Saved data entries
--- START ---
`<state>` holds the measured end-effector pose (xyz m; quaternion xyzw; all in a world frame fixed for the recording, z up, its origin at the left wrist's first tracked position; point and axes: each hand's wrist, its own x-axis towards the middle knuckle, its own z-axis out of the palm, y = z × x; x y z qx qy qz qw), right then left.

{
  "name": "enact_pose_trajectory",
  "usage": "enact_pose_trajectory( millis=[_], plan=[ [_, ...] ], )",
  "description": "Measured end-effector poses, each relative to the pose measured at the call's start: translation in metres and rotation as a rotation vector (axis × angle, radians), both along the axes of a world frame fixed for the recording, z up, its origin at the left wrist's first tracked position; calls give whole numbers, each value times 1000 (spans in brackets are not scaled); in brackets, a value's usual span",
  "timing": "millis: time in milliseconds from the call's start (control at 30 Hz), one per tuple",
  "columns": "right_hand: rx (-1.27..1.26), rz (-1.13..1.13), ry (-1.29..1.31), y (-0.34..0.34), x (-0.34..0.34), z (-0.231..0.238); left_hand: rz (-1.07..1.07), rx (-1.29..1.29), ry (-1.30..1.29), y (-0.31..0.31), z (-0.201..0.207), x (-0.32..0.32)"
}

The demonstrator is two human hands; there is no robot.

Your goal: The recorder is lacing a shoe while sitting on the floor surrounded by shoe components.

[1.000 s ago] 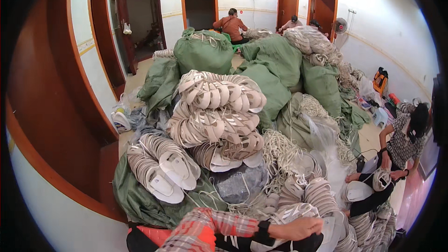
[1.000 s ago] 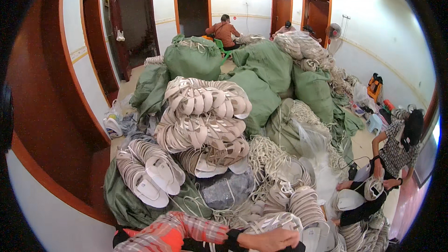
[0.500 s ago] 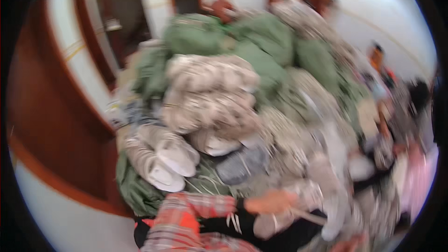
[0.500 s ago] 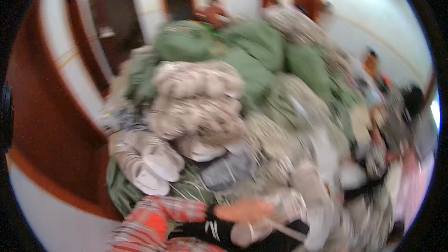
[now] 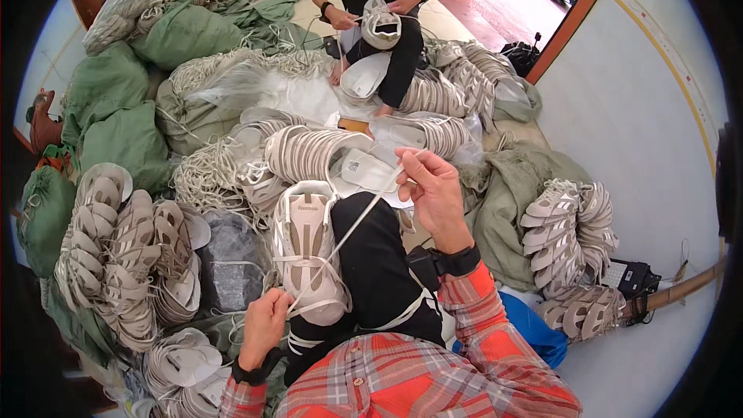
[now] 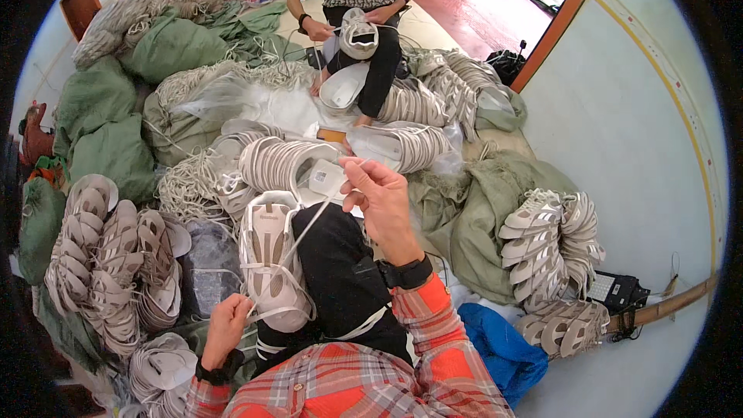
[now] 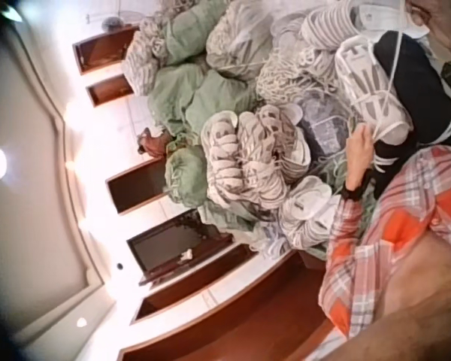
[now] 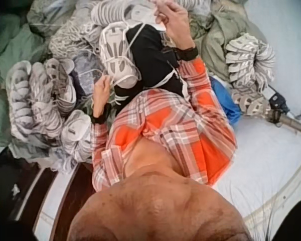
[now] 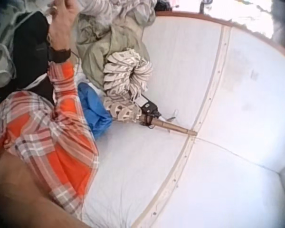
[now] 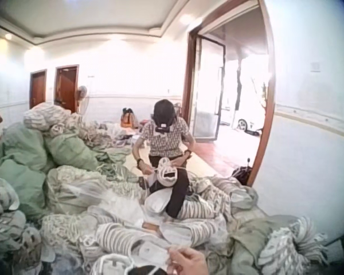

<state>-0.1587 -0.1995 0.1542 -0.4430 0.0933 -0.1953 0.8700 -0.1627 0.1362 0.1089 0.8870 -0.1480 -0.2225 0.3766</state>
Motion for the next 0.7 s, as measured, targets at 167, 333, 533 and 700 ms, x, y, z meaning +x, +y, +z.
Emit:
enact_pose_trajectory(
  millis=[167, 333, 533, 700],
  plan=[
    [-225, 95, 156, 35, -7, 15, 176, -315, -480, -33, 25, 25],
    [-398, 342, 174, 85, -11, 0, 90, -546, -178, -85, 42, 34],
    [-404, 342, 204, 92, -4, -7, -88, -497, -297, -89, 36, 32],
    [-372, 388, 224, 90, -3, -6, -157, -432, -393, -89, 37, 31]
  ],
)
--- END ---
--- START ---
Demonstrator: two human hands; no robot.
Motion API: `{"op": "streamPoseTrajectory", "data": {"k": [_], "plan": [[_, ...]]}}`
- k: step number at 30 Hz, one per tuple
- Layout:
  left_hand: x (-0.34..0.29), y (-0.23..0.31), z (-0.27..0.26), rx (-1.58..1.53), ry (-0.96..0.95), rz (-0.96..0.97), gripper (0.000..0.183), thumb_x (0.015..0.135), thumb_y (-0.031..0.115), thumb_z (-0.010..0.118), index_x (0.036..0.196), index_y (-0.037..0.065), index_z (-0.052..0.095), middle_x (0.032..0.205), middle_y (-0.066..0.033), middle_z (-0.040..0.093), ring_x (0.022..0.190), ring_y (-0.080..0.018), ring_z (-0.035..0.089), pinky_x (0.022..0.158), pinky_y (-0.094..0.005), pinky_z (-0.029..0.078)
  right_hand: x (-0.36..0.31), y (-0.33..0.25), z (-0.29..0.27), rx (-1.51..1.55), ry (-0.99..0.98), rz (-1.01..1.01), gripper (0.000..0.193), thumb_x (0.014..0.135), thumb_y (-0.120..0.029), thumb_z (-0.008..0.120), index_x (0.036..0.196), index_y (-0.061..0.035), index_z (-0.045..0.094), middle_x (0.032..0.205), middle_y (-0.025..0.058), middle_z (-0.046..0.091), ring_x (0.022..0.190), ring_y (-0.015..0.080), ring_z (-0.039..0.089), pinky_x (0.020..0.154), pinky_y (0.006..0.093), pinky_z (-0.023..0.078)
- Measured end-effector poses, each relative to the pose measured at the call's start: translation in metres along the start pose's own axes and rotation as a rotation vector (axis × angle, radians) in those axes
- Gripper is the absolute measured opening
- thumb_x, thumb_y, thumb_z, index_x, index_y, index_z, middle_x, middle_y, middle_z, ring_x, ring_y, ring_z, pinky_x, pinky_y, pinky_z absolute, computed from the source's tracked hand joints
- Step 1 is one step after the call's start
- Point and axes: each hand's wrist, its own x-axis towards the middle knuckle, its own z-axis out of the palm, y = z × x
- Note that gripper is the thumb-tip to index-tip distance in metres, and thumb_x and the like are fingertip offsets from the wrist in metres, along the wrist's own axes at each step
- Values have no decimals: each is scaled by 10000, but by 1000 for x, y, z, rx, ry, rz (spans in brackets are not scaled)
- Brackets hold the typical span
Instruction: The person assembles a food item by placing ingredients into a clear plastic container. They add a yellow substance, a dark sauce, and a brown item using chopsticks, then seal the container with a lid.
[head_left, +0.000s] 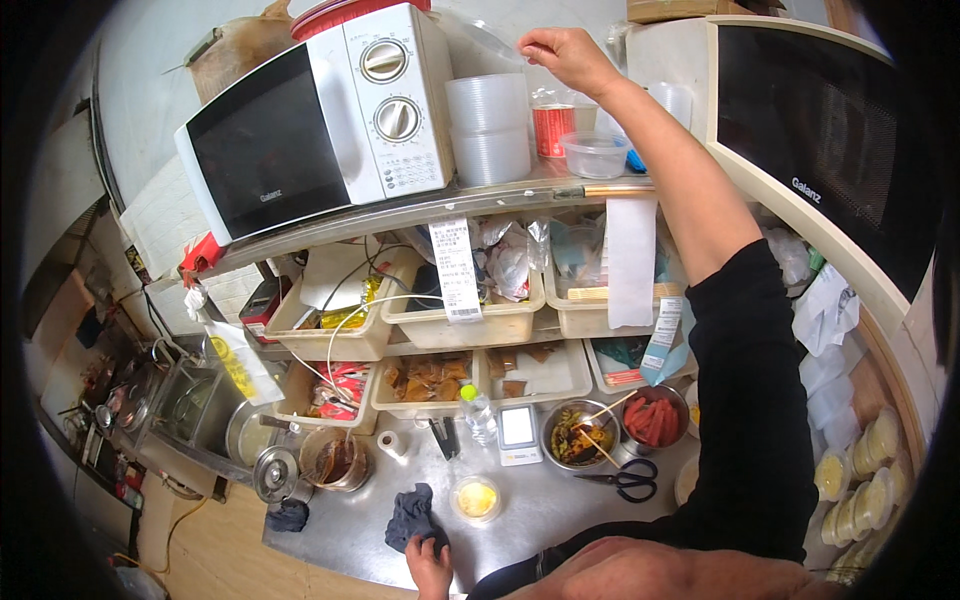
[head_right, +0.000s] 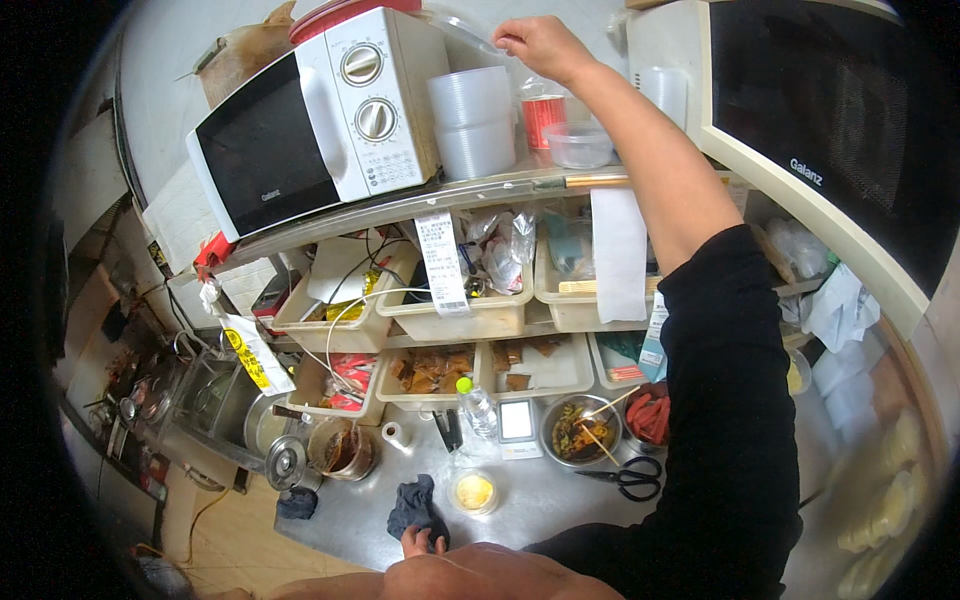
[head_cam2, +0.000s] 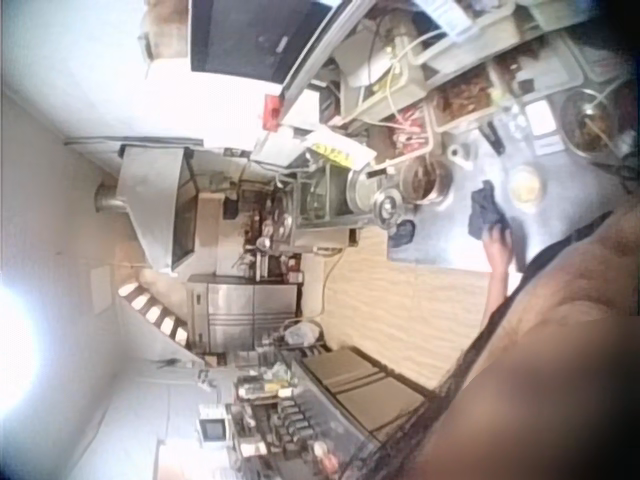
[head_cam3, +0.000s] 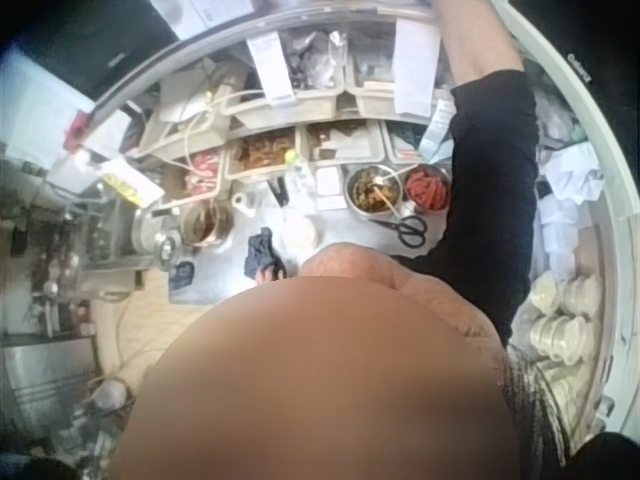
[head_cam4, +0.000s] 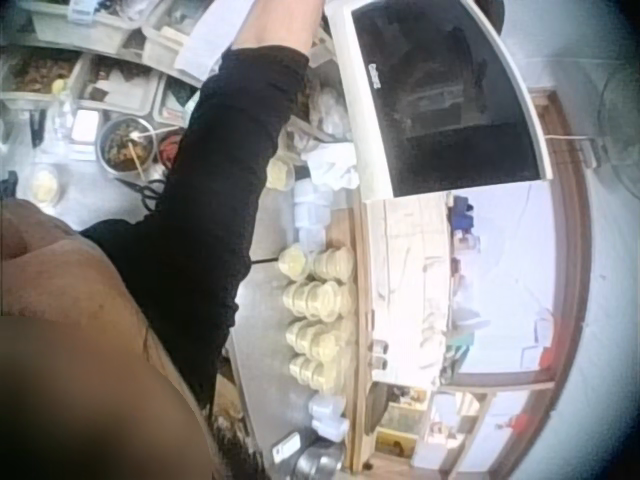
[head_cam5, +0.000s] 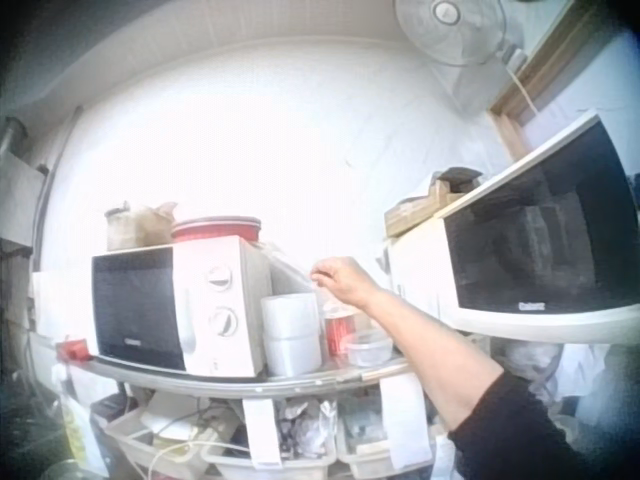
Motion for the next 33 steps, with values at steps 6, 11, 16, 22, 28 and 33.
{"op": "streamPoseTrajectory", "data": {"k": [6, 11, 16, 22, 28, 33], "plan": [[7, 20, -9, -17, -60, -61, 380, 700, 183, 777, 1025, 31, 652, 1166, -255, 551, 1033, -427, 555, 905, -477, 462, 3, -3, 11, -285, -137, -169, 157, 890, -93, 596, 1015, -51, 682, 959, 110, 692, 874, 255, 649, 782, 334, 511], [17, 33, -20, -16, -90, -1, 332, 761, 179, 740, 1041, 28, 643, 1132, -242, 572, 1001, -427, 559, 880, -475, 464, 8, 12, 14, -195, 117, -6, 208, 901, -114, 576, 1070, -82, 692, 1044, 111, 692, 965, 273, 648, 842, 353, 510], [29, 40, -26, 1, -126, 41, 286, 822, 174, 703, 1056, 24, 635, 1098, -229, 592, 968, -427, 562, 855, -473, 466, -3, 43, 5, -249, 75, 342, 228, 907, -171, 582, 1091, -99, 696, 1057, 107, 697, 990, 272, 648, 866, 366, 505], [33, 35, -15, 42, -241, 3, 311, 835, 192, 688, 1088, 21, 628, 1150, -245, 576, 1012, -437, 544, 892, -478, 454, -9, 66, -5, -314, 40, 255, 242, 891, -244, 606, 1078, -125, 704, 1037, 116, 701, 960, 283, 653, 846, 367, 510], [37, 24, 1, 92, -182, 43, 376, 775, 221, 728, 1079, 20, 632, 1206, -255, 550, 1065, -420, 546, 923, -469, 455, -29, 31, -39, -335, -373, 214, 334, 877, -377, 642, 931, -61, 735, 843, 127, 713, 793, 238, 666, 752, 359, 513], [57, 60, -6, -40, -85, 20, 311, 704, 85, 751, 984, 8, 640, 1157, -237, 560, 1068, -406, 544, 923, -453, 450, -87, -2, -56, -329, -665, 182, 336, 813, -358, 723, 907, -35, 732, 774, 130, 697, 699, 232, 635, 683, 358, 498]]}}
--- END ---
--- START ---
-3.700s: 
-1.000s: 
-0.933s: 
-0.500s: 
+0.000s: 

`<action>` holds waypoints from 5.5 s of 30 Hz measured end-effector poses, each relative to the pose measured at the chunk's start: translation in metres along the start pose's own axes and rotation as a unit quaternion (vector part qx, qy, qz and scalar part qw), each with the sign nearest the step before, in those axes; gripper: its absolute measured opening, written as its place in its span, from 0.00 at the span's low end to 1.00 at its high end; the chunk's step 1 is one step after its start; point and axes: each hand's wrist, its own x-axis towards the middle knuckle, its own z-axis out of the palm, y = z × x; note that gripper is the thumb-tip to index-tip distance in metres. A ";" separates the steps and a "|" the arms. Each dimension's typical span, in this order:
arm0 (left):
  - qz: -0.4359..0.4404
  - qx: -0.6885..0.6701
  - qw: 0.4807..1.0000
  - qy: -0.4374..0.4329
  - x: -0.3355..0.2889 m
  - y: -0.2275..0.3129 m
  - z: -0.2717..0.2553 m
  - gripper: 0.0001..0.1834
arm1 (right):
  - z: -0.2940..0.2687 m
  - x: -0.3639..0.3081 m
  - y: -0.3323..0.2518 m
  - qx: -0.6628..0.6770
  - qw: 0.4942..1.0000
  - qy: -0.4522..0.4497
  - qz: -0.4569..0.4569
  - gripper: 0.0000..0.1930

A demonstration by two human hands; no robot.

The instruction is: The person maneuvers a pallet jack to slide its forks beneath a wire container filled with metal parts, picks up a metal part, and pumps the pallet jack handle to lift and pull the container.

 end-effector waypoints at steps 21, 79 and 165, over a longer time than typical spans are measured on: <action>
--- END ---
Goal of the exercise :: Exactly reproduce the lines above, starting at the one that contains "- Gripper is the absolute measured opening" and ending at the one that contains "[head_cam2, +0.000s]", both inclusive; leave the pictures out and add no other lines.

The answer ::
- Gripper is the absolute measured opening
- thumb_x, thumb_y, thumb_z, index_x, index_y, index_z, middle_x, middle_y, middle_z, ring_x, ring_y, ring_z, pinky_x, pinky_y, pinky_z absolute, computed from the source's tracked hand joints
- Step 1 is one step after the call's start
- Point and axes: each hand's wrist, its own x-axis towards the middle knuckle, its own z-axis out of the palm, y = z × x
- Note that gripper is the thumb-tip to index-tip distance in metres, and thumb_x and the like are fingertip offsets from the wrist in metres, along the wrist's own axes at each step
- Values have no decimals: each is scaled by 10000, but by 1000 for x, y, z, rx, ry, rz (spans in brackets are not scaled)
- Brackets hold the typical span
Instruction: The person assembles a food item by placing ingredients into a clear plastic container. They add a yellow substance, a dark sauce, and a brown item using chopsticks, then seal the container with a lid.
[head_left, +0.000s] 
[head_right, +0.000s] 
[head_cam2, +0.000s] 

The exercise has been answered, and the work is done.